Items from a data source
━━━━━━━━

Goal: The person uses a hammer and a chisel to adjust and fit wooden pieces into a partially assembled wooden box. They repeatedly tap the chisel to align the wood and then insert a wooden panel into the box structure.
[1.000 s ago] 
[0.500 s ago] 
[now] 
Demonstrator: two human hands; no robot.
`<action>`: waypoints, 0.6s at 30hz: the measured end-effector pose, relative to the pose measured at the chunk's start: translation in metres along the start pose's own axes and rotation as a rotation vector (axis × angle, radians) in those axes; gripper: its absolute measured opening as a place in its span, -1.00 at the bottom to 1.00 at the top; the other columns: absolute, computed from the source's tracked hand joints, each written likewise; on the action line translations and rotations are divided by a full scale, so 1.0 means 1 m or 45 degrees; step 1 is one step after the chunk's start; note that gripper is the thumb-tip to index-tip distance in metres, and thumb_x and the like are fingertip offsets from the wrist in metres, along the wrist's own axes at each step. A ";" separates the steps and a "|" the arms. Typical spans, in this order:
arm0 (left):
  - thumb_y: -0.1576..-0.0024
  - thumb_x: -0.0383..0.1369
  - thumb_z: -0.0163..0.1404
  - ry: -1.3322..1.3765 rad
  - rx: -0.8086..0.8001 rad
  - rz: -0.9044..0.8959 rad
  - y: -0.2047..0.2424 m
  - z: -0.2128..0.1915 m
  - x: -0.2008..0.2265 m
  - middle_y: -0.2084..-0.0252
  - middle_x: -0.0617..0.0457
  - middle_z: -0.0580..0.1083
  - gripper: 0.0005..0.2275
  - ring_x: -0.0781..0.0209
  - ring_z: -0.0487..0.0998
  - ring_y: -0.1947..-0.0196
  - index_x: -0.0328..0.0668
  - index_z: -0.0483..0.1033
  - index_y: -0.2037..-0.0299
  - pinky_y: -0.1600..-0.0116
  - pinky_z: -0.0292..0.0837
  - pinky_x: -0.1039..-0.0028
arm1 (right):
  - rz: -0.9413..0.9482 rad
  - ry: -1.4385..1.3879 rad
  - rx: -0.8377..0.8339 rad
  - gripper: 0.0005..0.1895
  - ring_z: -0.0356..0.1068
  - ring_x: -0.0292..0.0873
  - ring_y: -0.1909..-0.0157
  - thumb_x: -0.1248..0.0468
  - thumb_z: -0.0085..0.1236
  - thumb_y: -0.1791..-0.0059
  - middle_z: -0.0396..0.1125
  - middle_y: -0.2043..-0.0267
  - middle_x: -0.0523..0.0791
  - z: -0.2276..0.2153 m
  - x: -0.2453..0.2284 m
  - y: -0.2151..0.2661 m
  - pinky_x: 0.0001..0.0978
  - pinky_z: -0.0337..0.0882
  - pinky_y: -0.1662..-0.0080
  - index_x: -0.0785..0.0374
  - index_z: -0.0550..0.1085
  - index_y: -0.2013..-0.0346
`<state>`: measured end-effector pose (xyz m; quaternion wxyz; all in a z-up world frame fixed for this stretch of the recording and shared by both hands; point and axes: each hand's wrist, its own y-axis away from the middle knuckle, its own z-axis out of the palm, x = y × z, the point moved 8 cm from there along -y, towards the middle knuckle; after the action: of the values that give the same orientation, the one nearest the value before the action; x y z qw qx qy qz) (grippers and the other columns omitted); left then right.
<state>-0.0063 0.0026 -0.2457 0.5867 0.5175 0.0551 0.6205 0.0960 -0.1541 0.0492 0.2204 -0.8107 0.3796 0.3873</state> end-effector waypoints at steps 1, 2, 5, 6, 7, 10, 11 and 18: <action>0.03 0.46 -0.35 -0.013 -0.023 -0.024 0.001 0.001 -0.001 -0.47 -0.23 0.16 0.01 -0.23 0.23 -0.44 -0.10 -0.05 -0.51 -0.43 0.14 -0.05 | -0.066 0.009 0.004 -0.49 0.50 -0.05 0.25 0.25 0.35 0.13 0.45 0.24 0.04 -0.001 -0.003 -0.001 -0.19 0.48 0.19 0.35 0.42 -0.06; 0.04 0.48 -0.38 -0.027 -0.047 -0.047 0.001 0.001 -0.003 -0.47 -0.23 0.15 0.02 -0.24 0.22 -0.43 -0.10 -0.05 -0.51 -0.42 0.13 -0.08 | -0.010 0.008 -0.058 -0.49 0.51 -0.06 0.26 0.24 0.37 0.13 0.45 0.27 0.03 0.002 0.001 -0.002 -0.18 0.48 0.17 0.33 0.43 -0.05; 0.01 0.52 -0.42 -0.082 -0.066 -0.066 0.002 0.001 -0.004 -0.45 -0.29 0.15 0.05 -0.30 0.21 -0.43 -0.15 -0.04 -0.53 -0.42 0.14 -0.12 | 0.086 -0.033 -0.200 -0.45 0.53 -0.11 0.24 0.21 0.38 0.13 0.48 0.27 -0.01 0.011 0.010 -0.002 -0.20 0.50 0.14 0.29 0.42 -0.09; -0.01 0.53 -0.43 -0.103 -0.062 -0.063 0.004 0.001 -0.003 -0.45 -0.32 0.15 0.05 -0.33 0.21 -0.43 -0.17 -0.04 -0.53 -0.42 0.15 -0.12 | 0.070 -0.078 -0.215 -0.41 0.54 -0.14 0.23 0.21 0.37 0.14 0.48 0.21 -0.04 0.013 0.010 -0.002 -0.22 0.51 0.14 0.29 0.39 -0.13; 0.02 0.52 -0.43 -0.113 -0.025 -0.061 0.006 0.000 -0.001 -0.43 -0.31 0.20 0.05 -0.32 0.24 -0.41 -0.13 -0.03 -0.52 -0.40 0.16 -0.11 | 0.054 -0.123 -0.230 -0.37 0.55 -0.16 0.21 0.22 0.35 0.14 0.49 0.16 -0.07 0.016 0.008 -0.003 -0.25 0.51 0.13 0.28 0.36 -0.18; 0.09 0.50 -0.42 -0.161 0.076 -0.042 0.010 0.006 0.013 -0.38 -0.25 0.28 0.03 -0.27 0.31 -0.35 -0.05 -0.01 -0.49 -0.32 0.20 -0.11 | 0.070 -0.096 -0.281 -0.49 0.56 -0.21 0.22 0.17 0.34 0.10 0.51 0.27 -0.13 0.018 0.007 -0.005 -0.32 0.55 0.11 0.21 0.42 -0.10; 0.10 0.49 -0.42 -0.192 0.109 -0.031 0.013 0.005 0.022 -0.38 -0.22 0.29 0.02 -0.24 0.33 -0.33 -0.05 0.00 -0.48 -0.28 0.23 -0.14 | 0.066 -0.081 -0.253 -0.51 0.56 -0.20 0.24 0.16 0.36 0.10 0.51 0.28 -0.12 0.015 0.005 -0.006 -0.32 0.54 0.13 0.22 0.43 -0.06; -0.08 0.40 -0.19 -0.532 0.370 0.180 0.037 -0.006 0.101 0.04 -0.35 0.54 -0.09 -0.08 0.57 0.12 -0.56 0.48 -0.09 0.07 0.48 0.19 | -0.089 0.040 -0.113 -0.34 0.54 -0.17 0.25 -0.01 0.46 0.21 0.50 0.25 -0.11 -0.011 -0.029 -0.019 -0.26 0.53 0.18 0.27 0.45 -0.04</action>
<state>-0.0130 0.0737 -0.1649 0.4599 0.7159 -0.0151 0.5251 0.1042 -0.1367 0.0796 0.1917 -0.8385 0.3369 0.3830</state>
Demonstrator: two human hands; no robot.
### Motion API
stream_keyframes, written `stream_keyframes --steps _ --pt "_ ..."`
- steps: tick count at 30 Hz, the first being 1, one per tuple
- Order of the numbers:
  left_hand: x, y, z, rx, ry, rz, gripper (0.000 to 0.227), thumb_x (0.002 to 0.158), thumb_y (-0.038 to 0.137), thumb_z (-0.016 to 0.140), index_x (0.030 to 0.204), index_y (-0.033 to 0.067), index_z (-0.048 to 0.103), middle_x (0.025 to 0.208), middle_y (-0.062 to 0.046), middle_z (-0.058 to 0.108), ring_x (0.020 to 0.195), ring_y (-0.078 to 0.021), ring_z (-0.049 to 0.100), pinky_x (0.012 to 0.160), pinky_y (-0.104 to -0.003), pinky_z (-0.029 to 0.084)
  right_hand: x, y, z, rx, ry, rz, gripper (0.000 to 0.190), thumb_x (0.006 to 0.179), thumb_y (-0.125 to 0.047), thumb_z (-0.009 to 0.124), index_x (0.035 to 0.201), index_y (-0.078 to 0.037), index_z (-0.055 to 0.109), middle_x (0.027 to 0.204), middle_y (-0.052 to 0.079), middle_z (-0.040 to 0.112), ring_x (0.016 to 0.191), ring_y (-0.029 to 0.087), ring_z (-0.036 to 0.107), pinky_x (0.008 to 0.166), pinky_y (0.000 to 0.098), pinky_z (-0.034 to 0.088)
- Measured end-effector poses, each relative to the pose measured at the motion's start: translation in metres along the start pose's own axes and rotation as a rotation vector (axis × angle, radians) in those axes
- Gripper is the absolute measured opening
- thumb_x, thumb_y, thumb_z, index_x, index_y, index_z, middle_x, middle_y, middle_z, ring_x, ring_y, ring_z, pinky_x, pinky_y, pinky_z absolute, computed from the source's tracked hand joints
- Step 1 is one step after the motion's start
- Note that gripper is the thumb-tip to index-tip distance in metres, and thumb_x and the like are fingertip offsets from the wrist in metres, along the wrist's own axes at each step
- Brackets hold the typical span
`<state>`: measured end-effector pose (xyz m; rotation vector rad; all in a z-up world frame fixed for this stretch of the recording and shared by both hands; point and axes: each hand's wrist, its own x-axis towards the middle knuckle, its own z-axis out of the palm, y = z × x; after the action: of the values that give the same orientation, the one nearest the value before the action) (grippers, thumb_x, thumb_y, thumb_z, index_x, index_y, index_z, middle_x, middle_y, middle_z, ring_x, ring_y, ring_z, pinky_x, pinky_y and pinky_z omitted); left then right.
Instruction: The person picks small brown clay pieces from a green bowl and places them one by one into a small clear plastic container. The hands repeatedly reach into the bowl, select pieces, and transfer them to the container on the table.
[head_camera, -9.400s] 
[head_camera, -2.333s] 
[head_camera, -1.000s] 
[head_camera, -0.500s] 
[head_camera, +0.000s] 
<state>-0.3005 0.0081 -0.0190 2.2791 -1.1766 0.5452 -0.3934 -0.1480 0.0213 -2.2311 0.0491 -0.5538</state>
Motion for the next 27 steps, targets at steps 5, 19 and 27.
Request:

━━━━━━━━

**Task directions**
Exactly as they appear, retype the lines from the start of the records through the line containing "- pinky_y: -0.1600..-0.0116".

**Answer for this exercise**
Goal: The person uses a hammer and a chisel to adjust and fit wooden pieces into a partially assembled wooden box. They repeatedly tap the chisel to align the wood and then insert a wooden panel into the box structure.
[1.000 s ago] 
[0.500 s ago] 
[now] 
Demonstrator: two human hands; no robot.
`<action>`: waypoints, 0.6s at 30hz: the measured end-effector pose, relative to the pose measured at the chunk's start: translation in metres along the start pose's own axes and rotation as a rotation vector (axis × angle, radians) in those axes; gripper: its absolute measured opening as a place in its span, -1.00 at the bottom to 1.00 at the top; the other columns: absolute, computed from the source's tracked hand joints, each written likewise; on the action line translations and rotations are divided by a full scale, so 1.0 means 1 m or 45 degrees; step 1 is one step after the chunk's start; note that gripper is the thumb-tip to index-tip distance in metres, and thumb_x and the like are fingertip offsets from the wrist in metres, along the wrist's own axes at each step. A ";" separates the steps and a "|" the arms. Typical spans, in this order:
arm0 (left):
  - thumb_y: -0.1576..-0.0024
  - thumb_x: -0.0383..0.1369
  - thumb_z: -0.0163..0.1404
  - ry: -1.3322..1.3765 rad
  - rx: -0.8086..0.8001 rad
  - rz: -0.9044..0.8959 rad
  - y: -0.2047..0.2424 m
  - z: -0.2128..0.1915 m
  - x: -0.2008..0.2265 m
  - middle_y: -0.2084..-0.0252
  - middle_x: -0.0617..0.0457
  - middle_z: -0.0580..0.1083
  - gripper: 0.0005..0.2275
  - ring_x: -0.0781..0.0209
  - ring_z: -0.0487..0.0998
  - ring_y: -0.1947..-0.0196
  - index_x: -0.0328..0.0668
  - index_z: -0.0483..0.1033
  - index_y: -0.2037..-0.0299
  - pinky_y: -0.1600..-0.0116

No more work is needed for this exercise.